A faithful transcription of all lines below is the expected answer.

⁂

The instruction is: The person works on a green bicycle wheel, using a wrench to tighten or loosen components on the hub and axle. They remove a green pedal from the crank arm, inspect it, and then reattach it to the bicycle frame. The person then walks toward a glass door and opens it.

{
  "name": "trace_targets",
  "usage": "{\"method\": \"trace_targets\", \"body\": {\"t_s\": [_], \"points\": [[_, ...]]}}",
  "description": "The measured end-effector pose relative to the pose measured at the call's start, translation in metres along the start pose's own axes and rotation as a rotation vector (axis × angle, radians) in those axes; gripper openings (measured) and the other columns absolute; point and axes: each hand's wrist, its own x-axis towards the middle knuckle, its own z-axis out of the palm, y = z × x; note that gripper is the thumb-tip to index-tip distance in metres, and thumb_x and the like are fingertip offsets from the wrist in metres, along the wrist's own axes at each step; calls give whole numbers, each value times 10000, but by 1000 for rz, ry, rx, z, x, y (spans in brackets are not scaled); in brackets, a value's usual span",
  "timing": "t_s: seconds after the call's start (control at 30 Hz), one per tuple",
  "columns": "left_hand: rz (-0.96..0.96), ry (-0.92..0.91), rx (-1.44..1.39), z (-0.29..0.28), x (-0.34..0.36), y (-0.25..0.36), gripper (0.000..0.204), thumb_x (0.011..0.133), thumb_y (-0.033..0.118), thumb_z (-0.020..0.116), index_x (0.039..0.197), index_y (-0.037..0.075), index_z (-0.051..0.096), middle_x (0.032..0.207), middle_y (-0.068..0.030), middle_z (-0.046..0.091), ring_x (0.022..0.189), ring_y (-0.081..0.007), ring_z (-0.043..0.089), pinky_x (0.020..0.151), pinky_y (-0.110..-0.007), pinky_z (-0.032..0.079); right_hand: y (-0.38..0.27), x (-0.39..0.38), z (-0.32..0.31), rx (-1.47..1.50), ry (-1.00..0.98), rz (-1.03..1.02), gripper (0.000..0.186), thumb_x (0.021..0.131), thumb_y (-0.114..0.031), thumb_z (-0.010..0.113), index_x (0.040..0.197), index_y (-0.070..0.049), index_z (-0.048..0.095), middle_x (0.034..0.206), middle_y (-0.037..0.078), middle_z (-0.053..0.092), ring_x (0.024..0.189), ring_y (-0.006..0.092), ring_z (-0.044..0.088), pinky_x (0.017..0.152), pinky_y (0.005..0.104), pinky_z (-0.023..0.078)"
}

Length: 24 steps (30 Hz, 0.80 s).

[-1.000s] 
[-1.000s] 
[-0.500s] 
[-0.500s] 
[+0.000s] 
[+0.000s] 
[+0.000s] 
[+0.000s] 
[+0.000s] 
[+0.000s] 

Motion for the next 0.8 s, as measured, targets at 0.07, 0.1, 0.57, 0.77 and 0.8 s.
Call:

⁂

* [RESPONSE AREA]
The instruction is: The person works on a green bicycle wheel, using a wrench to tighten or loosen components on the hub and axle. They remove a green pedal from the crank arm, inspect it, and then reattach it to the bicycle frame. The person then walks toward a glass door and opens it.

{
  "name": "trace_targets",
  "usage": "{\"method\": \"trace_targets\", \"body\": {\"t_s\": [_], \"points\": [[_, ...]]}}",
  "description": "The measured end-effector pose relative to the pose measured at the call's start, translation in metres along the start pose's own axes and rotation as a rotation vector (axis × angle, radians) in those axes; gripper openings (measured) and the other columns absolute; point and axes: each hand's wrist, its own x-axis towards the middle knuckle, its own z-axis out of the palm, y = z × x; note that gripper is the thumb-tip to index-tip distance in metres, and thumb_x and the like are fingertip offsets from the wrist in metres, along the wrist's own axes at each step; calls give whole numbers, each value times 10000, but by 1000 for rz, ry, rx, z, x, y (spans in brackets are not scaled); in brackets, a value's usual span",
  "timing": "t_s: seconds after the call's start (control at 30 Hz), one per tuple",
  "columns": "left_hand: rz (-0.96..0.96), ry (-0.92..0.91), rx (-1.44..1.39), z (-0.29..0.28), x (-0.34..0.36), y (-0.25..0.36), gripper (0.000..0.204), thumb_x (0.011..0.133), thumb_y (-0.033..0.118), thumb_z (-0.020..0.116), index_x (0.039..0.197), index_y (-0.037..0.075), index_z (-0.051..0.096), middle_x (0.032..0.207), middle_y (-0.068..0.030), middle_z (-0.046..0.091), ring_x (0.022..0.189), ring_y (-0.081..0.007), ring_z (-0.043..0.089), pinky_x (0.020..0.151), pinky_y (-0.110..-0.007), pinky_z (-0.032..0.079); right_hand: y (-0.38..0.27), x (-0.39..0.38), z (-0.32..0.31), rx (-1.47..1.50), ry (-1.00..0.98), rz (-1.03..1.02), gripper (0.000..0.186), thumb_x (0.021..0.131), thumb_y (-0.114..0.031), thumb_z (-0.010..0.113), index_x (0.040..0.197), index_y (-0.070..0.049), index_z (-0.048..0.095), middle_x (0.034..0.206), middle_y (-0.037..0.078), middle_z (-0.053..0.092), ring_x (0.024..0.189), ring_y (-0.006..0.092), ring_z (-0.044..0.088), pinky_x (0.017..0.152), pinky_y (0.005..0.104), pinky_z (-0.023..0.078)"
}

Length: 24 steps (30 Hz, 0.80 s).

[-1.000s] 
[-1.000s] 
[-0.500s] 
[-0.500s] 
[+0.000s] 
[+0.000s] 
[+0.000s] 
[+0.000s] 
[+0.000s] 
[+0.000s] 

Motion for the next 0.8 s, as measured, targets at 0.07, 0.1, 0.57, 0.77 and 0.8 s.
Call:

This completes the answer to the exercise.